WORK REQUEST: When a line of the entries contains "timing", please list that line.

Saved entries:
□ □ □ □ □
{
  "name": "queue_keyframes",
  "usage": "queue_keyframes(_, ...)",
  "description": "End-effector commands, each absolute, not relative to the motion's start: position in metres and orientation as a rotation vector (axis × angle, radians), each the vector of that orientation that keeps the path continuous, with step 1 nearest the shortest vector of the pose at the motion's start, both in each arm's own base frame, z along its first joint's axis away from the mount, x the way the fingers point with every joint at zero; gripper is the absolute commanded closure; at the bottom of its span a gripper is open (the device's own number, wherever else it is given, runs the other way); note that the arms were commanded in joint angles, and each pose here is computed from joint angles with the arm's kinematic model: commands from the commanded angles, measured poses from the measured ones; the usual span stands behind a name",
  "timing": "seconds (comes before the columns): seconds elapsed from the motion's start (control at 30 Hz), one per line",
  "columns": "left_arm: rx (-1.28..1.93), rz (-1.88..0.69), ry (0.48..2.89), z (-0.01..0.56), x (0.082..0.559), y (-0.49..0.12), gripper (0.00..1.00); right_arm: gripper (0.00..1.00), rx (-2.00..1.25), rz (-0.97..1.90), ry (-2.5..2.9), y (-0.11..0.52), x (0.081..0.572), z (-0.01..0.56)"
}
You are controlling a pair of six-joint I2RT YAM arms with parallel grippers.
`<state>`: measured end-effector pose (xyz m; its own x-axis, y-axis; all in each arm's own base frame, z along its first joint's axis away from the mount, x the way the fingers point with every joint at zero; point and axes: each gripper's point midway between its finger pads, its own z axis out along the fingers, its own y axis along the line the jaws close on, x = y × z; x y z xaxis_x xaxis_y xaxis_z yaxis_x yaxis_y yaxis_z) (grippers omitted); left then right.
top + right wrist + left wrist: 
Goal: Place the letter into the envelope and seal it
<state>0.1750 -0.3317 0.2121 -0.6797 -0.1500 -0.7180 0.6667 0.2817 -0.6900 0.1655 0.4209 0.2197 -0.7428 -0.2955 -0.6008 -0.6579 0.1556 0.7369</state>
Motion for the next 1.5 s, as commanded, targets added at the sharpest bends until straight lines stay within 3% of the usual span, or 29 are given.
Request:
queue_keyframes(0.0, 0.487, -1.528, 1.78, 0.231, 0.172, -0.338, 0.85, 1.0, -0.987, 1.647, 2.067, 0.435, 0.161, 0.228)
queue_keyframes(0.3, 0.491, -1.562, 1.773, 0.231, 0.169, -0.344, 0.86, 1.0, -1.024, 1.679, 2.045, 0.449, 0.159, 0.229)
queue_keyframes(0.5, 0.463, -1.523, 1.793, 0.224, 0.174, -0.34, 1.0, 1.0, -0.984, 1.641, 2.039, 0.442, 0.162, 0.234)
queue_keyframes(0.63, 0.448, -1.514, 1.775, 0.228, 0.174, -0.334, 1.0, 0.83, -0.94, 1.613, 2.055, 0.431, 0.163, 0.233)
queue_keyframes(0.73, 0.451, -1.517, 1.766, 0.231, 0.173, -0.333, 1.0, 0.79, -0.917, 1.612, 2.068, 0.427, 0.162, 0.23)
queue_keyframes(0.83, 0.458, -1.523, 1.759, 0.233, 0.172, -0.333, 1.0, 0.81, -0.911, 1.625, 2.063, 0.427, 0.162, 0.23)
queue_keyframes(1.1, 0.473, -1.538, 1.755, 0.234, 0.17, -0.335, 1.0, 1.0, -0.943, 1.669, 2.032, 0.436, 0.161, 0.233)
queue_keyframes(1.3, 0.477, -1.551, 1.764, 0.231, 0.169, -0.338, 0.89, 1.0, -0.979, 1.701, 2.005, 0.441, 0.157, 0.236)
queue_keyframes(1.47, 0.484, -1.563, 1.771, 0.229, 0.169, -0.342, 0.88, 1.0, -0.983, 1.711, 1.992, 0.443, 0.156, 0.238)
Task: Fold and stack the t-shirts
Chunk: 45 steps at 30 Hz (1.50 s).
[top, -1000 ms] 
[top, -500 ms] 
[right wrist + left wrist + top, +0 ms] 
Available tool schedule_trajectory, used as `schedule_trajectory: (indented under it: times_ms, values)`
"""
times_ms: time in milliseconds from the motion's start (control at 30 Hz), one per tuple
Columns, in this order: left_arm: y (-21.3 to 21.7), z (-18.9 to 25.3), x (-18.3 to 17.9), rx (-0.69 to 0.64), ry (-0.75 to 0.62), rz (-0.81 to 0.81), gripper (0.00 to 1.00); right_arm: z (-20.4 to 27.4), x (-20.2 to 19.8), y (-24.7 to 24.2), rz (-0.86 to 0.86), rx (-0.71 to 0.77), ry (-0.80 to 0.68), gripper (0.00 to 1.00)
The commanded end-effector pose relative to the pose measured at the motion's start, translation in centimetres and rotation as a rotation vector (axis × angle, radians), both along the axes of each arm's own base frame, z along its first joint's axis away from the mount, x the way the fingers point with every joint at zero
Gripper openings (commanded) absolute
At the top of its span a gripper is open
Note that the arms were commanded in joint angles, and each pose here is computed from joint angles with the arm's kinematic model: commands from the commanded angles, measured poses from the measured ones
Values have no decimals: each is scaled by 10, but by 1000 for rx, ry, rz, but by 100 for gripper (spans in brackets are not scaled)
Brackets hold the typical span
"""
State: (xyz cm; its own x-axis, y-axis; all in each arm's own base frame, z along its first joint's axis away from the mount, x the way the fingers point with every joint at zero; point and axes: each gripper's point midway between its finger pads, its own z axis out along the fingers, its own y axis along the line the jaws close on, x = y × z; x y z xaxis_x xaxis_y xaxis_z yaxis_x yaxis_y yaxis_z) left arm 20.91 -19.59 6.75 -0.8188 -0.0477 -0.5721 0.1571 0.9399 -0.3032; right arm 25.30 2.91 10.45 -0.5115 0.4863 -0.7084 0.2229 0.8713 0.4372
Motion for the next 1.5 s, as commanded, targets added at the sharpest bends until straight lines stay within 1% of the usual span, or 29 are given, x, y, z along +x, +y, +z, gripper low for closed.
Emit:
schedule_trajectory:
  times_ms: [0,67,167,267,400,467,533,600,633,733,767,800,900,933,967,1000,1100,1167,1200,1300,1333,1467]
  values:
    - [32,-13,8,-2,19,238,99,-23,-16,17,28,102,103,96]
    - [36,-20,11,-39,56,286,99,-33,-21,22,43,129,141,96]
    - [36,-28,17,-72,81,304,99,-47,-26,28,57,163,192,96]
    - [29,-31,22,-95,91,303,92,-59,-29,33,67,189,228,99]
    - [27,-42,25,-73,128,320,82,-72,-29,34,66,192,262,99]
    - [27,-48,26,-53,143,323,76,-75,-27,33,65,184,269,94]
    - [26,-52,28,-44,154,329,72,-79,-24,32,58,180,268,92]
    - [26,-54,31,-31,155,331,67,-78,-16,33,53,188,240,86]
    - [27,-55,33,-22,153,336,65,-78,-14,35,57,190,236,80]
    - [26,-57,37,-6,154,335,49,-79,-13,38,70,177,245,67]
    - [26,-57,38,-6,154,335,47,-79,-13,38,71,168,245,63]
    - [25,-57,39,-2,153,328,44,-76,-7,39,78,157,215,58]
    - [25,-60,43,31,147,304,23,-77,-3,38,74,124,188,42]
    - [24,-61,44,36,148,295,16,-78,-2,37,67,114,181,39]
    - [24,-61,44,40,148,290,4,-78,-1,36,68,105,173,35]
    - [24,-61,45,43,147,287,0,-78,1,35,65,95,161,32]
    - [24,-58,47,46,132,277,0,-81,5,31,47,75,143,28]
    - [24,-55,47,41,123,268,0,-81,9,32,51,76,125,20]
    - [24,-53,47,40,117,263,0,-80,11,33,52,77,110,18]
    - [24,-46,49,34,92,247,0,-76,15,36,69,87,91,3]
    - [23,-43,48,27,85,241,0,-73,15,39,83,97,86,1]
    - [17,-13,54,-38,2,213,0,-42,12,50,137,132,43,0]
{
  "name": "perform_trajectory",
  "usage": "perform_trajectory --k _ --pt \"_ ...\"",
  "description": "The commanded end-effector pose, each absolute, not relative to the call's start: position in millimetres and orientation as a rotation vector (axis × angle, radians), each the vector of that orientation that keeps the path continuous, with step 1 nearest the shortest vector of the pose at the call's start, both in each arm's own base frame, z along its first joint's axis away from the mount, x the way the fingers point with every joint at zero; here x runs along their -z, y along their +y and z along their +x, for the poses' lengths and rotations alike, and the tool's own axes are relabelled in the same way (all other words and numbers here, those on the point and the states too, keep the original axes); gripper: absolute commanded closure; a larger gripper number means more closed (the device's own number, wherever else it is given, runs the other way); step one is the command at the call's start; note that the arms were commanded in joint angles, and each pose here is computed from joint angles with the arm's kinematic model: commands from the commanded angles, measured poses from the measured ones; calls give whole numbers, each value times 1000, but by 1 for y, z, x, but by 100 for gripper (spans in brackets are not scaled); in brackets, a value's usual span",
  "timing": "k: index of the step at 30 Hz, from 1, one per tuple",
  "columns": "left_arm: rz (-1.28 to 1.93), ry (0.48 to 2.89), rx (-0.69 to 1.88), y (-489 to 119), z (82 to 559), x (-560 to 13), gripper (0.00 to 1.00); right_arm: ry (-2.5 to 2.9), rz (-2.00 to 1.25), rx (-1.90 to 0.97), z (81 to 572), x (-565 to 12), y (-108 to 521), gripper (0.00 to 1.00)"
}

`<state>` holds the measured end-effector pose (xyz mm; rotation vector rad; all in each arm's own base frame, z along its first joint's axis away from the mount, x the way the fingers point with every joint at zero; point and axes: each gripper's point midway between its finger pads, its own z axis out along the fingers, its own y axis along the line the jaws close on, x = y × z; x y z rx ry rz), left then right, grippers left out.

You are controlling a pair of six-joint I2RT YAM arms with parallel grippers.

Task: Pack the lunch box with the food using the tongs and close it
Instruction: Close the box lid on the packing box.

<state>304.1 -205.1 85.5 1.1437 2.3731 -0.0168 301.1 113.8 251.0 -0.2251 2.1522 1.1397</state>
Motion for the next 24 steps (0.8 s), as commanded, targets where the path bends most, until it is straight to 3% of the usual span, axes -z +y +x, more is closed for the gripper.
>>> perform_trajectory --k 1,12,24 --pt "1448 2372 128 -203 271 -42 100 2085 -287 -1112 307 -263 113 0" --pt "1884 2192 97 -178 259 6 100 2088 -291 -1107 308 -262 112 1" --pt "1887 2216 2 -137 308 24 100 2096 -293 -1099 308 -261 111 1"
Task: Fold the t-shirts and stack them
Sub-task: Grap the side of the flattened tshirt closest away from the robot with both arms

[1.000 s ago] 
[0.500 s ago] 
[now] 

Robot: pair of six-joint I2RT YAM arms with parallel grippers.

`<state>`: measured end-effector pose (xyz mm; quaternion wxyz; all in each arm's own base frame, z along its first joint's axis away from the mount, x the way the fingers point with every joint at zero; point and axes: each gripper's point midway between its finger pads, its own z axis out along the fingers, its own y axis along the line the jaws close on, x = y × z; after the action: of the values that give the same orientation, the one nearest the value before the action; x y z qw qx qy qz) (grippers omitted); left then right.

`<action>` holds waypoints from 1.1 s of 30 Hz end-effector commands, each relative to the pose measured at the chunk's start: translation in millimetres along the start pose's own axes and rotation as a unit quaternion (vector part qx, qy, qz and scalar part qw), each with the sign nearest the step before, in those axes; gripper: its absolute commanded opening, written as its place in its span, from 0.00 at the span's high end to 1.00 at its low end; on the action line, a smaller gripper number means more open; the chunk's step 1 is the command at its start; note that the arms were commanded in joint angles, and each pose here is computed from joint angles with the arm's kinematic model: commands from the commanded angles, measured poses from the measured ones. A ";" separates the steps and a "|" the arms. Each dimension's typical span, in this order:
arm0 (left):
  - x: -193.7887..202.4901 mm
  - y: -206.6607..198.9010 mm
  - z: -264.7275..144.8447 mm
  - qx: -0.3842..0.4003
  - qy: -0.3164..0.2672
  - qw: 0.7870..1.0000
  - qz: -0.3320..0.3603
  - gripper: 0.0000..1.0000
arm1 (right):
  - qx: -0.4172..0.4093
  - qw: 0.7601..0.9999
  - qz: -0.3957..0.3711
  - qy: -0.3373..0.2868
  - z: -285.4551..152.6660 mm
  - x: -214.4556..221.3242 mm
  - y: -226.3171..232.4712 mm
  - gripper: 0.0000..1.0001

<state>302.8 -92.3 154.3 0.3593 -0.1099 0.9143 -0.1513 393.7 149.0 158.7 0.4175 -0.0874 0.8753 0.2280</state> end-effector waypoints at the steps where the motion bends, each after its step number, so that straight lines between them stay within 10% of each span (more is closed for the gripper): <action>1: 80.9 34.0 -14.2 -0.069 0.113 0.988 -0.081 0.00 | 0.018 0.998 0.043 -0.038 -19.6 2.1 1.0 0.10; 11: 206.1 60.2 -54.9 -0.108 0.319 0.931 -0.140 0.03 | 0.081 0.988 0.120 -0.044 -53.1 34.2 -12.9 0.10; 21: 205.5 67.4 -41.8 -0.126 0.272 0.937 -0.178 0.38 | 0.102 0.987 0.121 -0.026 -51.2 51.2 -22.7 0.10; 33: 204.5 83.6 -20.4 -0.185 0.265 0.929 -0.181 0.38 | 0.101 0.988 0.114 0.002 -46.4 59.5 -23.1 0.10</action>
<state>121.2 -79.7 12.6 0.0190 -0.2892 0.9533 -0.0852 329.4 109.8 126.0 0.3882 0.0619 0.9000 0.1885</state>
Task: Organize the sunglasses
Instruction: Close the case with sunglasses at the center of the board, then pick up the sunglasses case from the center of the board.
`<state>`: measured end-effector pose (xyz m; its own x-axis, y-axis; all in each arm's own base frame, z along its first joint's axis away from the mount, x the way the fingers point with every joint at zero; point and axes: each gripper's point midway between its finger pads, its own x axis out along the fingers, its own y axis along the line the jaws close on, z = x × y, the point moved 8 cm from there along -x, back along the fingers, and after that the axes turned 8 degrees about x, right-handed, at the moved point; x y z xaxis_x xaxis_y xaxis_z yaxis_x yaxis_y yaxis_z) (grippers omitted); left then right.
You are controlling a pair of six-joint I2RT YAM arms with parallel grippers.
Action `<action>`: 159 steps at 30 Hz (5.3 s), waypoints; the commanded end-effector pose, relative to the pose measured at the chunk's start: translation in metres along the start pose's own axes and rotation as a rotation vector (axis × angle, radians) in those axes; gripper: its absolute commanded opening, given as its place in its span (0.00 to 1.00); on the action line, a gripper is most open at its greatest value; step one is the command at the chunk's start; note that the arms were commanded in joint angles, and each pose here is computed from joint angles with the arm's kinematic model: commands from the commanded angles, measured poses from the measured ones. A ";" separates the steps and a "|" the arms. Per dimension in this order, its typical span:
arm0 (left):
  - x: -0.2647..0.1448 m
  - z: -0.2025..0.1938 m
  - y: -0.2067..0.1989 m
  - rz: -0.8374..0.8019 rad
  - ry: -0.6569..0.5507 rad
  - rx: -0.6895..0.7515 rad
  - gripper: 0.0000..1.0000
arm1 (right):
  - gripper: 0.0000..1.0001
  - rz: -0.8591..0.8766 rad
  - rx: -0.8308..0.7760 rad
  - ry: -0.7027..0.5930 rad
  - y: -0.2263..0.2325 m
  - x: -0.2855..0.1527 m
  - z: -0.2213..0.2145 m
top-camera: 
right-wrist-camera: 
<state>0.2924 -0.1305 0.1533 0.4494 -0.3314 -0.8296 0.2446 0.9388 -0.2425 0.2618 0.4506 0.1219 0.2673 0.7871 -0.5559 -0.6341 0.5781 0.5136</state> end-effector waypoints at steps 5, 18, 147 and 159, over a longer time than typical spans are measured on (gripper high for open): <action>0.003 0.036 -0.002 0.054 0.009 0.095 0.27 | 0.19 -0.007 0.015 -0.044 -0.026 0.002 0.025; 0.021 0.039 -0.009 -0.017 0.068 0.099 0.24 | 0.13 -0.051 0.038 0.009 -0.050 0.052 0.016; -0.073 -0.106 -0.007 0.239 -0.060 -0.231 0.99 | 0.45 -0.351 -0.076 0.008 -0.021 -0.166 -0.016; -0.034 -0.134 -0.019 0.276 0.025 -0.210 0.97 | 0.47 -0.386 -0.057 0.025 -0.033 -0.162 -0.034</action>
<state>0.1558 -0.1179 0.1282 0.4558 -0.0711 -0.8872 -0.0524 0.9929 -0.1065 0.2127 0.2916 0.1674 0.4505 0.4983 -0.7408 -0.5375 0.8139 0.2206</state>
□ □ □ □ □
RESPONSE AREA:
  "timing": "seconds (comes before the columns): seconds elapsed from the motion's start (control at 30 Hz), one per line",
  "timing": "k: index of the step at 30 Hz, from 1, one per tuple",

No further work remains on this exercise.